Problem to work on: Among the lines below, take the one holding "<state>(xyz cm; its", the one holding "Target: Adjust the", and all lines between them. Set them down exactly.

____________

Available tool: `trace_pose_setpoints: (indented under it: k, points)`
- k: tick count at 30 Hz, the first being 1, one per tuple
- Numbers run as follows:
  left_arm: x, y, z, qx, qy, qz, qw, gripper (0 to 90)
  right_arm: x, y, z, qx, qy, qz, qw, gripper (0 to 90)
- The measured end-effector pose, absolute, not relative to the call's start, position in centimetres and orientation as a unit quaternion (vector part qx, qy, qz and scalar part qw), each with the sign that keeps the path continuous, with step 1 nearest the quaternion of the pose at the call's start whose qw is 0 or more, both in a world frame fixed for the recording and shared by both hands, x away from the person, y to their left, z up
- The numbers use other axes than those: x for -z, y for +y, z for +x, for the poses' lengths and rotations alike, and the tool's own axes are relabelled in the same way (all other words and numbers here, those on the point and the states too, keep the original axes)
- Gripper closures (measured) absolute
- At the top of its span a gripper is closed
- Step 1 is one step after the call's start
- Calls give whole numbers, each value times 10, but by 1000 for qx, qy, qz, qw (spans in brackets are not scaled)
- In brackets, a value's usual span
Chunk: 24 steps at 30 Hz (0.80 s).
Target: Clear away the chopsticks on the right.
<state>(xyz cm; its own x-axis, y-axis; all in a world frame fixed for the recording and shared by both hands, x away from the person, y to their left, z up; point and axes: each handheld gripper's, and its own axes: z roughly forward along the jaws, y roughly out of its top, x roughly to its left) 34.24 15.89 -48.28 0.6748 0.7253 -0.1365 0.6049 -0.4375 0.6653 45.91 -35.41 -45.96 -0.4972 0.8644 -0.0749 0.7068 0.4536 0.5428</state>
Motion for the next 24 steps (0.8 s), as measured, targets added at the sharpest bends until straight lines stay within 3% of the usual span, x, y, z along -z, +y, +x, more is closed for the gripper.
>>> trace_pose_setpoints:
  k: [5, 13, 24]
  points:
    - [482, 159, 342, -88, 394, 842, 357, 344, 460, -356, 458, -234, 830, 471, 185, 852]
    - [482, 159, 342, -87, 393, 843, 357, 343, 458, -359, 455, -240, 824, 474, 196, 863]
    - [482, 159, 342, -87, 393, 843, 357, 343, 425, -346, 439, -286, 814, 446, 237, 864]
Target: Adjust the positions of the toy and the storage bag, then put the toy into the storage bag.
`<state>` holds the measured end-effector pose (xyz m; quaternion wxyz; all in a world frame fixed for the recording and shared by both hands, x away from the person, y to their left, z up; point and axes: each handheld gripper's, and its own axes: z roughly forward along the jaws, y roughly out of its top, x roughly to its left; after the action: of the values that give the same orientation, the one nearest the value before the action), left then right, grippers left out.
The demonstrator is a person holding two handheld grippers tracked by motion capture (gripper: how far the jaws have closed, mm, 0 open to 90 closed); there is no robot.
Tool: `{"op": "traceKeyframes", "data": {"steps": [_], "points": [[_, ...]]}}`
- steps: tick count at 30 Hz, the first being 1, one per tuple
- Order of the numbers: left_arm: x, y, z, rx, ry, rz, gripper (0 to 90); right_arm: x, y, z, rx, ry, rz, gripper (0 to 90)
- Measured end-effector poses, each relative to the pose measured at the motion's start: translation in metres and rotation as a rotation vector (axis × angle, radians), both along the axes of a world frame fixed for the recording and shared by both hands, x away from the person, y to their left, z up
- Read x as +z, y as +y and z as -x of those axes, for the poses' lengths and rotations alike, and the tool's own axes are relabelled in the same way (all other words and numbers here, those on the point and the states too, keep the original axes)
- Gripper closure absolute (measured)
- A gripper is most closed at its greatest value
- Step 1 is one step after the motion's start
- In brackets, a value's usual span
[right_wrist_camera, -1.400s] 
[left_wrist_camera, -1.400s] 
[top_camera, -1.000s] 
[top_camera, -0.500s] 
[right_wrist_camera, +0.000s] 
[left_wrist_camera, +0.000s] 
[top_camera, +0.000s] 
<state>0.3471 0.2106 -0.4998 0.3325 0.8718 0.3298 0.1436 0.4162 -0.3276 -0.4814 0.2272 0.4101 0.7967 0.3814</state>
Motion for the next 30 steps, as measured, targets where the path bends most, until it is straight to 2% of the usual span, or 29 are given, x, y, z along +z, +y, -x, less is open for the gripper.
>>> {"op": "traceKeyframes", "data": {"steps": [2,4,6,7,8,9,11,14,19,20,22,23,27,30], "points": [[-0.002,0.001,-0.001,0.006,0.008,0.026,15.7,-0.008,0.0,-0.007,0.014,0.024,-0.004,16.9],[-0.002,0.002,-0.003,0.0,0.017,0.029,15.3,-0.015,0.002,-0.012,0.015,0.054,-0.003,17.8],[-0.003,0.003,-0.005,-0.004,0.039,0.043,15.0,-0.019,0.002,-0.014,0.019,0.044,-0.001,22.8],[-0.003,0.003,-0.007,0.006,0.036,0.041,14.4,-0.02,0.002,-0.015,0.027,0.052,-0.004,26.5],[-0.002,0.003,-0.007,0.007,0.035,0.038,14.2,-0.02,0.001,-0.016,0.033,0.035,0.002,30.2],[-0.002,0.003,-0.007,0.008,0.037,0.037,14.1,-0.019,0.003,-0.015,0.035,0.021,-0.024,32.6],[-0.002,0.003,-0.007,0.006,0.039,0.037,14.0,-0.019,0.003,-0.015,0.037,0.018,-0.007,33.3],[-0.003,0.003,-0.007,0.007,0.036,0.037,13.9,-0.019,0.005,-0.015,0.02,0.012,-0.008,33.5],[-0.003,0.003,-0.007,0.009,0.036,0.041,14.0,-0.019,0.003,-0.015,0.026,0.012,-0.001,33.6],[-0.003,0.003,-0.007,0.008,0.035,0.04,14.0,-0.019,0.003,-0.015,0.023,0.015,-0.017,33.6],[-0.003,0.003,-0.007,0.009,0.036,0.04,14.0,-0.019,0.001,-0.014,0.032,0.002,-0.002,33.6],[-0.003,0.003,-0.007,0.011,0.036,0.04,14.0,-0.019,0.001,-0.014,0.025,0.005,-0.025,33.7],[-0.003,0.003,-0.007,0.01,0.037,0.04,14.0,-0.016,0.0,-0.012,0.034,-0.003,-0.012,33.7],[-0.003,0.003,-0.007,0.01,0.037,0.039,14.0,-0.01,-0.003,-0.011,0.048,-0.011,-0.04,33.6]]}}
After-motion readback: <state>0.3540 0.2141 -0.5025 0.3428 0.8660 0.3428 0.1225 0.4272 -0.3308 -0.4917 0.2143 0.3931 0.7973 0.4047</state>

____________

Solution for this task:
<state>(xyz cm; its own x-axis, y-axis; all in a world frame fixed for the recording and shared by both hands, x away from the person, y to their left, z up; point and axes: each handheld gripper's, and its own axes: z roughly forward along the jaws, y roughly out of its top, x roughly to its left) 34.24 15.89 -48.28 0.6748 0.7253 -0.1365 0.6049 -0.4375 0.6653 45.91 -35.41 -45.96 -0.4972 0.8644 -0.0749 0.7068 0.4536 0.5428</state>
Motion for the next 24 steps (0.8 s), as measured, targets added at the sharpest bends until straight lines stay within 3% of the usual span, x, y, z along -z, +y, +x, more is closed for the gripper.
>>> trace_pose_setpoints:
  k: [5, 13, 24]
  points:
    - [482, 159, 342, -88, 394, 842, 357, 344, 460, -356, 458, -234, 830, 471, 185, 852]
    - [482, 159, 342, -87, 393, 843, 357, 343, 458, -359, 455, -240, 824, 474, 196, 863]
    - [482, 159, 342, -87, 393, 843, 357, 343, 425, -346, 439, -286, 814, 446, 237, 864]
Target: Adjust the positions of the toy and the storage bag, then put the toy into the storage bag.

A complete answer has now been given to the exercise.